* [PROVIDED DATA]
-- Opening Marker --
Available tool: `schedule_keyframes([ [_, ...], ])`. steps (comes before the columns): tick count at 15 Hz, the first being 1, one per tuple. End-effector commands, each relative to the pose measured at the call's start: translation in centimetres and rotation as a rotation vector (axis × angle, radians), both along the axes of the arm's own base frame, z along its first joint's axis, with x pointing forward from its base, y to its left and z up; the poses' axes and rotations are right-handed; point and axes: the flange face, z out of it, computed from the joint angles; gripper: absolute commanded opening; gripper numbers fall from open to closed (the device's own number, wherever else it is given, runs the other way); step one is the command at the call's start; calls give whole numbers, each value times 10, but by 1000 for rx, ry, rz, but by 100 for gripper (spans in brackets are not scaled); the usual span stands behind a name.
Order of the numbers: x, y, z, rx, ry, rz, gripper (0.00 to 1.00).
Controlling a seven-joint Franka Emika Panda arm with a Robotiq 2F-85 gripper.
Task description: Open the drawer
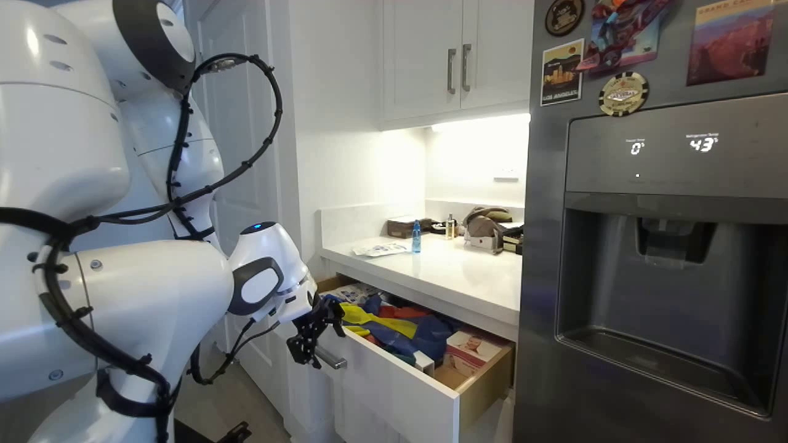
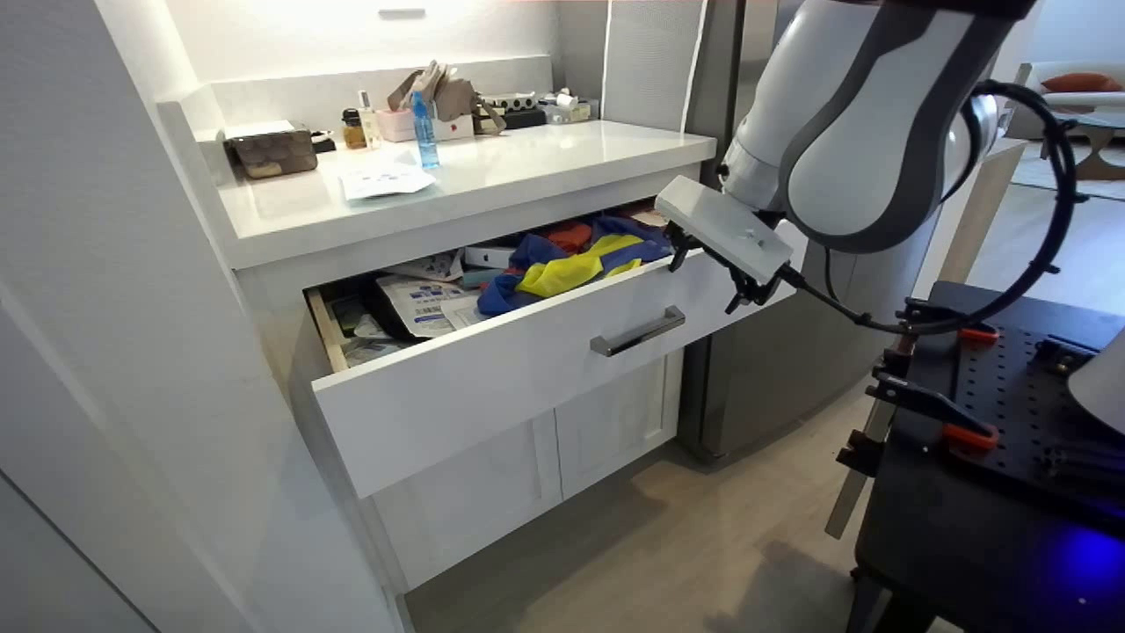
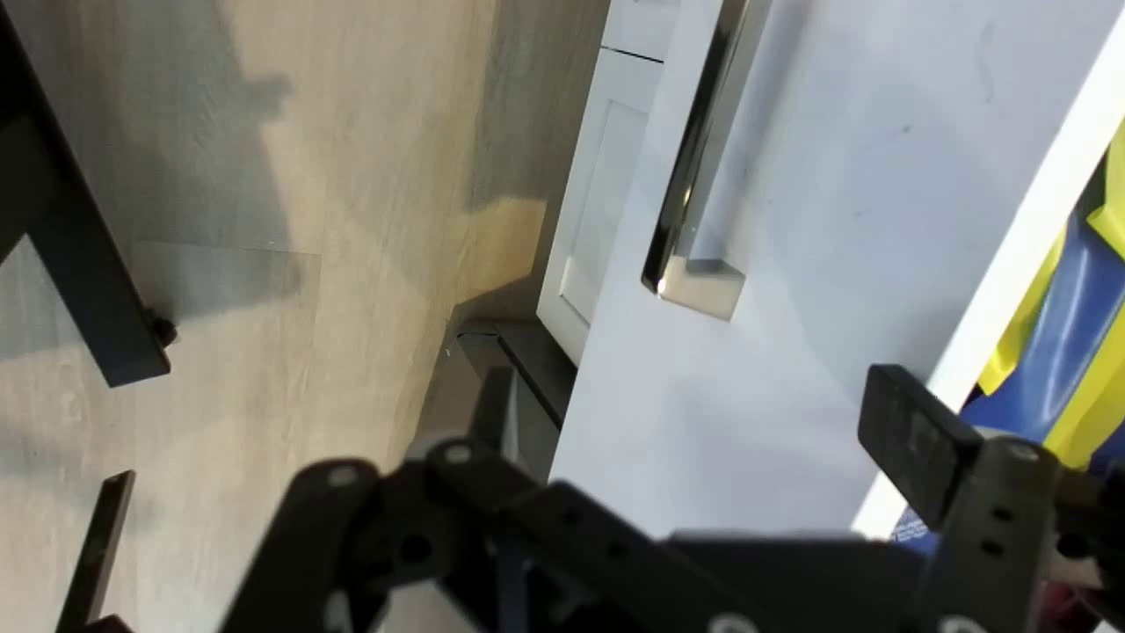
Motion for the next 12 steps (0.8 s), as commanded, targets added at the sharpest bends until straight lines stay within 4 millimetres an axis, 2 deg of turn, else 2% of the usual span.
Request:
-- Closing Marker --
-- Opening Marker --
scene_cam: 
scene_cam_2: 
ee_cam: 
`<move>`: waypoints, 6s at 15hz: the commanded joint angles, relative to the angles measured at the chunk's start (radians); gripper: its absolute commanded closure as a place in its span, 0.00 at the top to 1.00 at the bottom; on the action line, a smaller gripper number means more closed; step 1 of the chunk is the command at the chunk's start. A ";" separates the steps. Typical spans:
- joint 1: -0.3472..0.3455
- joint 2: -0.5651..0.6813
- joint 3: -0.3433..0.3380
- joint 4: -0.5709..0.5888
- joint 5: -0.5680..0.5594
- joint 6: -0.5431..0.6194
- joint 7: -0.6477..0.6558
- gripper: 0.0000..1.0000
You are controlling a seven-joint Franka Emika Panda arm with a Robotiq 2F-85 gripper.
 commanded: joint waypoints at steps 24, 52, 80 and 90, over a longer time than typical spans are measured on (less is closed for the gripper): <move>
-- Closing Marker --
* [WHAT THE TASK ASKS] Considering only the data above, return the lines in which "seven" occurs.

* [FINISHED EXERCISE]
Controlling a seven-joint Franka Emika Panda arm with a Robotiq 2F-85 gripper.
You are controlling a seven-joint Franka Emika Panda arm with a Robotiq 2F-85 gripper.

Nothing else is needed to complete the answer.